TASK DETAILS
Pull out every line below holding the word "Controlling".

(Stored dataset items)
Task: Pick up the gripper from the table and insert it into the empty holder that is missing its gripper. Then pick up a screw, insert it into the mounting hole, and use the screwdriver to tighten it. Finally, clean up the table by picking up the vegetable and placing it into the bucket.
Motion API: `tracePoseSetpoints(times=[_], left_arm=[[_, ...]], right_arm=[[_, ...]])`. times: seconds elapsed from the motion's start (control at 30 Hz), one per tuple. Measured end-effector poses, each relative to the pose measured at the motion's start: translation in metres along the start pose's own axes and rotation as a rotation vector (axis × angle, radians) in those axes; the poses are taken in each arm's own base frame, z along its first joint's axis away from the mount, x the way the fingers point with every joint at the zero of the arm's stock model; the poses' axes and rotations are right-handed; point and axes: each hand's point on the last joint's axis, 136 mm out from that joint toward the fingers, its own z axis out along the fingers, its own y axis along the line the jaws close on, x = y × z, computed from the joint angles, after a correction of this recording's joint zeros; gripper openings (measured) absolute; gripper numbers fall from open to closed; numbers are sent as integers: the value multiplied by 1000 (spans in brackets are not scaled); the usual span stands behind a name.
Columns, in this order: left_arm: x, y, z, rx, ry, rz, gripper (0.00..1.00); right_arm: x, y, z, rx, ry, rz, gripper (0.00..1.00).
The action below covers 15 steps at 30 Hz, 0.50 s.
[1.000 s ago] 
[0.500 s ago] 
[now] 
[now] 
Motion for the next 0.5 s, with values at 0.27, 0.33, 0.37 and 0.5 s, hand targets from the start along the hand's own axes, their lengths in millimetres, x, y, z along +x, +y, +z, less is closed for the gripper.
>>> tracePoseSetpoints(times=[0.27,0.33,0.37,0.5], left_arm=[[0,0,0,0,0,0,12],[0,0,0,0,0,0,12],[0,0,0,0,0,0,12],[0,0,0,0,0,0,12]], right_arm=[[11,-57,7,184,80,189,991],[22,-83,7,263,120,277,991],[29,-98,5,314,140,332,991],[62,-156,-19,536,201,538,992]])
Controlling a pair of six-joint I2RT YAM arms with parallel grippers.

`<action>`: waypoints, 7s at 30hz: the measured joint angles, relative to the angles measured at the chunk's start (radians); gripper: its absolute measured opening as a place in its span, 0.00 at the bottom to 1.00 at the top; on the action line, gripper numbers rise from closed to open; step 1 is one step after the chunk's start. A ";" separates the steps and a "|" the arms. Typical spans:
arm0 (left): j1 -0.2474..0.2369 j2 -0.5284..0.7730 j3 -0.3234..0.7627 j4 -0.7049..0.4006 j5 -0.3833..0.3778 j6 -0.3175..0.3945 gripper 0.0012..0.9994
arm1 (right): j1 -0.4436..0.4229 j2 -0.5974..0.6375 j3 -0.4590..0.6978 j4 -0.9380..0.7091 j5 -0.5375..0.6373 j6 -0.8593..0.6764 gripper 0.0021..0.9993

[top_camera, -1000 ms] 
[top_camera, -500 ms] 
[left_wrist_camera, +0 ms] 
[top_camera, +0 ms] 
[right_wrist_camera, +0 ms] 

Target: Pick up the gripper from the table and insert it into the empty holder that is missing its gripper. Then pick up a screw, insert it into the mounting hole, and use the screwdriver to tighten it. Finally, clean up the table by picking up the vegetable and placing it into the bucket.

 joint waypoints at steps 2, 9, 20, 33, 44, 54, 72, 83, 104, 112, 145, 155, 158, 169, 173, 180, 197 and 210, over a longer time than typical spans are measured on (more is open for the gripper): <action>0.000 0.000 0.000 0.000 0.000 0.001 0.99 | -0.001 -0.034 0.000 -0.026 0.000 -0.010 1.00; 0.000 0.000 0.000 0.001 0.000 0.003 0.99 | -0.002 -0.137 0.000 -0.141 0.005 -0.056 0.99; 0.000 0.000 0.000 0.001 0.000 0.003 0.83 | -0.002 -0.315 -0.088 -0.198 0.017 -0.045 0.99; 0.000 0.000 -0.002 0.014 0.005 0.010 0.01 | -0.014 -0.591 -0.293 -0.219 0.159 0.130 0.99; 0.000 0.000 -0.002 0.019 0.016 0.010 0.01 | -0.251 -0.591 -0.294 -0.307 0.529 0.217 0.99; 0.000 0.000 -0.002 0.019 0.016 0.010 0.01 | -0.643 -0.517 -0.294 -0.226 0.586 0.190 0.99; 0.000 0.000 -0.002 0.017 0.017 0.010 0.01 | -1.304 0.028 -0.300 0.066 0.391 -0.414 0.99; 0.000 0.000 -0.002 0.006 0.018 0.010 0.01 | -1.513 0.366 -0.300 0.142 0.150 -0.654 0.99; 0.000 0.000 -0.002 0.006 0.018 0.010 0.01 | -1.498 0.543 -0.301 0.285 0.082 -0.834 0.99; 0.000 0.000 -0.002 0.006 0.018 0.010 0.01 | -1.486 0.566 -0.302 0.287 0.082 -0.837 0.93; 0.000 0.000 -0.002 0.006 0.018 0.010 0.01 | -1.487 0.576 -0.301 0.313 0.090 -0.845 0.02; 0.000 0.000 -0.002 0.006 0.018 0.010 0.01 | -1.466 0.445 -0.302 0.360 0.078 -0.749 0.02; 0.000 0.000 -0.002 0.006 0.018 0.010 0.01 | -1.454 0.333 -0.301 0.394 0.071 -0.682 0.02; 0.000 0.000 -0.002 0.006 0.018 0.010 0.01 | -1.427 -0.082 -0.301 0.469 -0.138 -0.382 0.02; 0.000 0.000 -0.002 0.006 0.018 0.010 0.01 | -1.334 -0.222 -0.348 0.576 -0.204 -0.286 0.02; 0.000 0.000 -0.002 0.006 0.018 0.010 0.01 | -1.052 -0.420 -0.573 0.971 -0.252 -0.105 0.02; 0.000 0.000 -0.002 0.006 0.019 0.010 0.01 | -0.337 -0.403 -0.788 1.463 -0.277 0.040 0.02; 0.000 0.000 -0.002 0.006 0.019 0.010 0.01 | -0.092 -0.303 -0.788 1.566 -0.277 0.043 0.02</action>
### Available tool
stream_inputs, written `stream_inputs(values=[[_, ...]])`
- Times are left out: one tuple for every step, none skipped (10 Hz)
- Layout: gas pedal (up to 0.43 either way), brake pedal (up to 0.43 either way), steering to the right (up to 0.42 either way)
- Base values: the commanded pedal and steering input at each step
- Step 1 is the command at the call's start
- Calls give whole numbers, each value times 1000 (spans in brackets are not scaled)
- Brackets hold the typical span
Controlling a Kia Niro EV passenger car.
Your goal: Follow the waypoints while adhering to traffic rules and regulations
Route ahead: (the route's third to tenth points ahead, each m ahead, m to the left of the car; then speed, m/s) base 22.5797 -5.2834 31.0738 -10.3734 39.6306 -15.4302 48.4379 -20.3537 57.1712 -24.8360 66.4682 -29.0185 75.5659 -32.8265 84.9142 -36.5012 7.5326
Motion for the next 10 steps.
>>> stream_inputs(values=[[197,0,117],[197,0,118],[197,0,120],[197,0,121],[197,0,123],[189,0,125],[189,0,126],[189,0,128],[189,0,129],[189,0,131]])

RESPONSE
Controlling a pair of six-joint I2RT YAM arms with parallel grippers.
Controlling a Kia Niro EV passenger car.

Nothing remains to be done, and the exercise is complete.